Anal Chim Acta. 2011 Jul 4;697(1-2):8-15. doi: 10.1016/j.aca.2011.04.029. Epub 2011 Apr 23.

Abstract

Direct chemometric interpretation of raw chromatographic data (as opposed to integrated peak tables) has been shown to be advantageous in many circumstances. However, this approach presents two significant challenges: data alignment and feature selection. In order to interpret the data, the time axes must be precisely aligned so that the signal from each analyte is recorded at the same coordinates in the data matrix for each and every analyzed sample. Several alignment approaches exist in the literature and they work well when the samples being aligned are reasonably similar. In cases where the background matrix for a series of samples to be modeled is highly variable, the performance of these approaches suffers. Considering the challenge of feature selection, when the raw data are used each signal at each time is viewed as an individual, independent variable; with the data rates of modern chromatographic systems, this generates hundreds of thousands of candidate variables, or tens of millions of candidate variables if multivariate detectors such as mass spectrometers are utilized.
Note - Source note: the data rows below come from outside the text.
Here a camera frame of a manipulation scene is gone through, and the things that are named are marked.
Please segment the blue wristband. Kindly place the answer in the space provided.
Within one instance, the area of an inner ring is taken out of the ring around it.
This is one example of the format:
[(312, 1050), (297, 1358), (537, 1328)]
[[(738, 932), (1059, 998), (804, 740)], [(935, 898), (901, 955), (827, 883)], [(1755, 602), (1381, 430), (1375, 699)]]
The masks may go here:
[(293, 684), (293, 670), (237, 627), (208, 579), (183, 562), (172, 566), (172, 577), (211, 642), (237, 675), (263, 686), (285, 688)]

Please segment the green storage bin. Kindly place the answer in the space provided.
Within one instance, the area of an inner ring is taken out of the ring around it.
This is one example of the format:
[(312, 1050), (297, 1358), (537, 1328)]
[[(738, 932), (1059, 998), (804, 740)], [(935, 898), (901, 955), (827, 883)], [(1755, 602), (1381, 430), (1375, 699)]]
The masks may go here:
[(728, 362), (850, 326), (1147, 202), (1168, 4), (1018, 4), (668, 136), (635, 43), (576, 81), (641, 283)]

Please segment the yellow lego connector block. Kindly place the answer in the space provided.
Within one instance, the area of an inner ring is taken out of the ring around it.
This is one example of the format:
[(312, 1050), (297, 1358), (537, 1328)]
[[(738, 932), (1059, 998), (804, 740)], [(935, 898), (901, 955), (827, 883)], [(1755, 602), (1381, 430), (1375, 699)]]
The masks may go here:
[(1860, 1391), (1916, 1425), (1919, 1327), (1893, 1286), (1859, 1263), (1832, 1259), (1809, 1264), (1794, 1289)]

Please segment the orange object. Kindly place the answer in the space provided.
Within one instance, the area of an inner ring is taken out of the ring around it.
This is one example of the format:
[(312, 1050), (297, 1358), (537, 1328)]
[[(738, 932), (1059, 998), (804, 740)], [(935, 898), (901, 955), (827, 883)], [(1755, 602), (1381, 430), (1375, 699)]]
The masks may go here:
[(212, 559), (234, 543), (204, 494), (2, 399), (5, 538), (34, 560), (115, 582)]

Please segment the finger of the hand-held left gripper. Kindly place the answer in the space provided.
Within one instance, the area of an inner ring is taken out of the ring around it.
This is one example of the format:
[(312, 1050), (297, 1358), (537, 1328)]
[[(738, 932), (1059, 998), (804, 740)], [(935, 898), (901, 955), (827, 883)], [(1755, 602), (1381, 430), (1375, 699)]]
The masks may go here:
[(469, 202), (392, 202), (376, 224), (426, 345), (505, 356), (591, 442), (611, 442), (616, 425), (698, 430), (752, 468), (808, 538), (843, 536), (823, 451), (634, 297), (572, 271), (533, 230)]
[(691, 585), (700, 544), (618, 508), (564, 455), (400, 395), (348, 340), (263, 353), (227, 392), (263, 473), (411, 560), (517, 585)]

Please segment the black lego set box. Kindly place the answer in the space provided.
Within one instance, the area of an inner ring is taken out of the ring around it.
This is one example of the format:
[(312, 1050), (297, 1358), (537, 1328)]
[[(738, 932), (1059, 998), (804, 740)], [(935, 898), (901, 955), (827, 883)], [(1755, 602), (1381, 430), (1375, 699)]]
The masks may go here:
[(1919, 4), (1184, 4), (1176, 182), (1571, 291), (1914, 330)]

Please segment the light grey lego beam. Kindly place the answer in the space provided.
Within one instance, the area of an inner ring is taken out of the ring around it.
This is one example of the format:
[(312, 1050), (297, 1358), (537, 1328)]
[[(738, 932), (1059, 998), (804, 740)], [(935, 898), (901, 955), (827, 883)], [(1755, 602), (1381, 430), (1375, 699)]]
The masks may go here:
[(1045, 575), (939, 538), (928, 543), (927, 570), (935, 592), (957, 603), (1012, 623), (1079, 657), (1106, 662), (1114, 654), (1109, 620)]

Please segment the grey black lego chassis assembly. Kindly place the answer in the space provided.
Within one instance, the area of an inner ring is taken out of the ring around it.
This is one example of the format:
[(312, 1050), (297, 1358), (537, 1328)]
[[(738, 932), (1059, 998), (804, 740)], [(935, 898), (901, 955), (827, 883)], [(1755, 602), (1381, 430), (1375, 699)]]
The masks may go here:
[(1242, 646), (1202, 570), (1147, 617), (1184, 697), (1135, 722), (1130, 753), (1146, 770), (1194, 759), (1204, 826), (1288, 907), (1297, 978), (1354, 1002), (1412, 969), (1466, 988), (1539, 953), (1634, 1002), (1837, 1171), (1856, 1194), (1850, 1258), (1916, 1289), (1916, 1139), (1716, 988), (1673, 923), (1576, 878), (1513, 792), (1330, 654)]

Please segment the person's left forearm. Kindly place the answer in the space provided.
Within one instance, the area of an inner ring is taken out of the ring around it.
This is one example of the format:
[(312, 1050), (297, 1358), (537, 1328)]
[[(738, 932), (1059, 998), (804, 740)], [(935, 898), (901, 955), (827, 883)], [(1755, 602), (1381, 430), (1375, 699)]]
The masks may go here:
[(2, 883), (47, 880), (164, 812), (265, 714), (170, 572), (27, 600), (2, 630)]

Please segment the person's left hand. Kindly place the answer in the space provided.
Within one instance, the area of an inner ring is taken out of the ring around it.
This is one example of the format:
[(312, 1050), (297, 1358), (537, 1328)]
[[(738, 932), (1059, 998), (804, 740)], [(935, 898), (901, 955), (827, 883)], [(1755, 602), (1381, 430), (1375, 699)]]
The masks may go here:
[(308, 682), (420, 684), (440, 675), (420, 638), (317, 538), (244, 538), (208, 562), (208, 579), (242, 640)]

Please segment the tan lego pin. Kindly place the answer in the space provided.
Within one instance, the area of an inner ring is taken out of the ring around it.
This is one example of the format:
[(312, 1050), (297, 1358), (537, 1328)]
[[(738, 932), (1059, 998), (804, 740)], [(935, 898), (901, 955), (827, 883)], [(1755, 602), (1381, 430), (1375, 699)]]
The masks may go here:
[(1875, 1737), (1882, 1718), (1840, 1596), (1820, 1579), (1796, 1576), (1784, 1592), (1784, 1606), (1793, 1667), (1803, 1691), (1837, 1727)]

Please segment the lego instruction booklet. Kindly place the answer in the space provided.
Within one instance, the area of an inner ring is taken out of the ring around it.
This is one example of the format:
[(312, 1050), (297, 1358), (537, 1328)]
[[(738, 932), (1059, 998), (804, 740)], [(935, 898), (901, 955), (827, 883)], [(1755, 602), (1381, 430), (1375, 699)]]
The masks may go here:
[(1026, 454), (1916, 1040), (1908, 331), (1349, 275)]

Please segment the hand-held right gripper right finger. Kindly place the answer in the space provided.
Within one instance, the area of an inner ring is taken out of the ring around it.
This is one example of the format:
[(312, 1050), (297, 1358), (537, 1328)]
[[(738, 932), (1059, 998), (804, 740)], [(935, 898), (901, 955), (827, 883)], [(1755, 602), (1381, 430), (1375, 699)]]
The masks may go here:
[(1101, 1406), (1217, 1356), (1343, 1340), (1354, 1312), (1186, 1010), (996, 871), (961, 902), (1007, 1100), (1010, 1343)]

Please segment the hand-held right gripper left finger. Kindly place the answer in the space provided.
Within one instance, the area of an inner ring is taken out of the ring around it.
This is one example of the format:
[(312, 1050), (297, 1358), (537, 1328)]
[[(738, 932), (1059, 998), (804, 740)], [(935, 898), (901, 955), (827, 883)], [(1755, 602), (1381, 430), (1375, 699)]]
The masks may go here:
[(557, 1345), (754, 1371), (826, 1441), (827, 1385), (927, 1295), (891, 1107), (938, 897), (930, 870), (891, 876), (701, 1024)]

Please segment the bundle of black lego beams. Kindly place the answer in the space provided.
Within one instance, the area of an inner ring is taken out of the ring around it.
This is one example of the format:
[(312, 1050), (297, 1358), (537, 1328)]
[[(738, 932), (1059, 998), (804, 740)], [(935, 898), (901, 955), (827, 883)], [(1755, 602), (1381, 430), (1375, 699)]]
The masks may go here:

Consequently, an automated approach to identify and select appropriate variables for inclusion in a model is desirable. In this research we present an alignment approach that relies on a series of deuterated alkanes which act as retention anchors for an alignment signal, and couple this with an automated feature selection routine based on our novel cluster resolution metric for the construction of a chemometric model. The model system that we use to demonstrate these approaches is a series of simulated arson debris samples analyzed by passive headspace extraction, GC-MS, and interpreted using partial least squares discriminant analysis (PLS-DA).